Wal-Mart sells white flour sack dish towels for about $1/ea. in white only. They also sell RIT dye for about $2.50 a bottle. Score! I spent the weekend dying dishtowels all sorts of colors by simply following the directions on the packaging. Admittedly, the quality of the “Mainstays”  (Wal-Mart’s store brand) towels is not as good, but nobody expects a dish towel to last forever and at this price, they don’t have to.

I had read on pinterest somewhere that it was possible to dye switchplate covers as well. I was dubious. They have to be “unbreakable nylon” because the nylon is what absorbs the color. It was so easy! The switch plate covers range from about $.50-$1.00 each. I had a field day just experimenting. In our kitchen we have some almost white/very light blue walls, and there isn’t quite enough contrast between the paint color and the white of our current switch plate covers, so I thought it would be fun to see if I couldn’t come up with something.

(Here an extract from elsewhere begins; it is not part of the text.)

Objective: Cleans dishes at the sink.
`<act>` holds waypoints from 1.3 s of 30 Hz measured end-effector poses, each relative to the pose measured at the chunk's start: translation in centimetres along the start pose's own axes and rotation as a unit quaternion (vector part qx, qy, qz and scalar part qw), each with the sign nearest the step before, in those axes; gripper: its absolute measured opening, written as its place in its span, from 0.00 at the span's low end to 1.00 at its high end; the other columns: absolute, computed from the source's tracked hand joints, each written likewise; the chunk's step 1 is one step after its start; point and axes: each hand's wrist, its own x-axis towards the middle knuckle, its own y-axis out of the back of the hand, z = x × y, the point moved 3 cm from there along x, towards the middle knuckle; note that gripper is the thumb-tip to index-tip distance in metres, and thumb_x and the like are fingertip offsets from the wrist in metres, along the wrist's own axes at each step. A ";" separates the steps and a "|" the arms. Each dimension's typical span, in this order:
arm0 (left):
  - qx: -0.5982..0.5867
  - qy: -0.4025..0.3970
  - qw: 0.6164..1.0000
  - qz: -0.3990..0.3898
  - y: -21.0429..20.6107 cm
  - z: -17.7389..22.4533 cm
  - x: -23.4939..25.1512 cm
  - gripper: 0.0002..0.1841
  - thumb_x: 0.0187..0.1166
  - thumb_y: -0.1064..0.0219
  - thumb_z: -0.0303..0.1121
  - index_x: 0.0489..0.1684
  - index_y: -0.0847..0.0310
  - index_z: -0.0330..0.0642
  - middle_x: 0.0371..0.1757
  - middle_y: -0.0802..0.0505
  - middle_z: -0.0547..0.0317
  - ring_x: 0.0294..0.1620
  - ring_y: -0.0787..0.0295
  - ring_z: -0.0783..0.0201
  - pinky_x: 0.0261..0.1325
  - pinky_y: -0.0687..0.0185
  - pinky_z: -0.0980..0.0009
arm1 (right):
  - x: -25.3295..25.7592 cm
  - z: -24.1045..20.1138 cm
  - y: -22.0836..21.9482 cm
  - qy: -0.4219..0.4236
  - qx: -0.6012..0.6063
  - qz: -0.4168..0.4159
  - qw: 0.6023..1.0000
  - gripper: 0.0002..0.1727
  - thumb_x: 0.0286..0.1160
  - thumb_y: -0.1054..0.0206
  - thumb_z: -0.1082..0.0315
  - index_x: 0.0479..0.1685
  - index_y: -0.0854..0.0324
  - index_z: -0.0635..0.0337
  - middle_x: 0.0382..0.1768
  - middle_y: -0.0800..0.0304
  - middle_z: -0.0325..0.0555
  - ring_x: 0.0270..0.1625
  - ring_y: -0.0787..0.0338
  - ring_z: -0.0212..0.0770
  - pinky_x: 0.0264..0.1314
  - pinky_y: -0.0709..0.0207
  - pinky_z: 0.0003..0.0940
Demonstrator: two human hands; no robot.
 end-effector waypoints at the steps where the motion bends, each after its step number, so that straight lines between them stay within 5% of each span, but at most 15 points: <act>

How to dye switch plate covers

  1. Buy switch plate covers labeled “Unbreakable Nylon.” The nylon is what absorbs the dye. Home Depot sells them from $.50-$1.00 each. Buy extras, you’ll want to experiment.  You’ll also want to make sure you have RIT dye and a small disposable tupperware container.IMG_2112
  2. Get yourself ready by covering your work area with plastic. I just used plastic grocery bags. I also set out some paper towels on top. I’m sure newspaper would work too.Image
  3. Heat up some water to near boiling. A tea kettle works fine. You can also use the microwave. I used a small pot on the stove.
  4. Pour the water into the tupperware and add the dye. A small amount of dye will result in a light stain, even if you leave it in for a long time. Dark stains go on more evenly. For that you’ll need more dye.
  5. The dye will completely absorb in about 10 minutes. Check in more every couple of minutes, especially if you want a less saturated color.
  6. If you want a mixture of two colors, I found success by dying the switch plates twice: once lightly in each color. Mixing dyes did not work out for me.
  7. The switch plate can be blotted off with a paper towel and is ready to hang on the wall!
  8. Bonus! A bleach pen will remove some of the stain. I tried a polka dotted pattern for fun on a switch plate I didn’t plan on using. I left the bleach to soak for 10 minutes. It was lighter where the bleach had been, but only slightly. You’ll probably want to plan on leaving the bleach to dry for at least a half hour, maybe an hour.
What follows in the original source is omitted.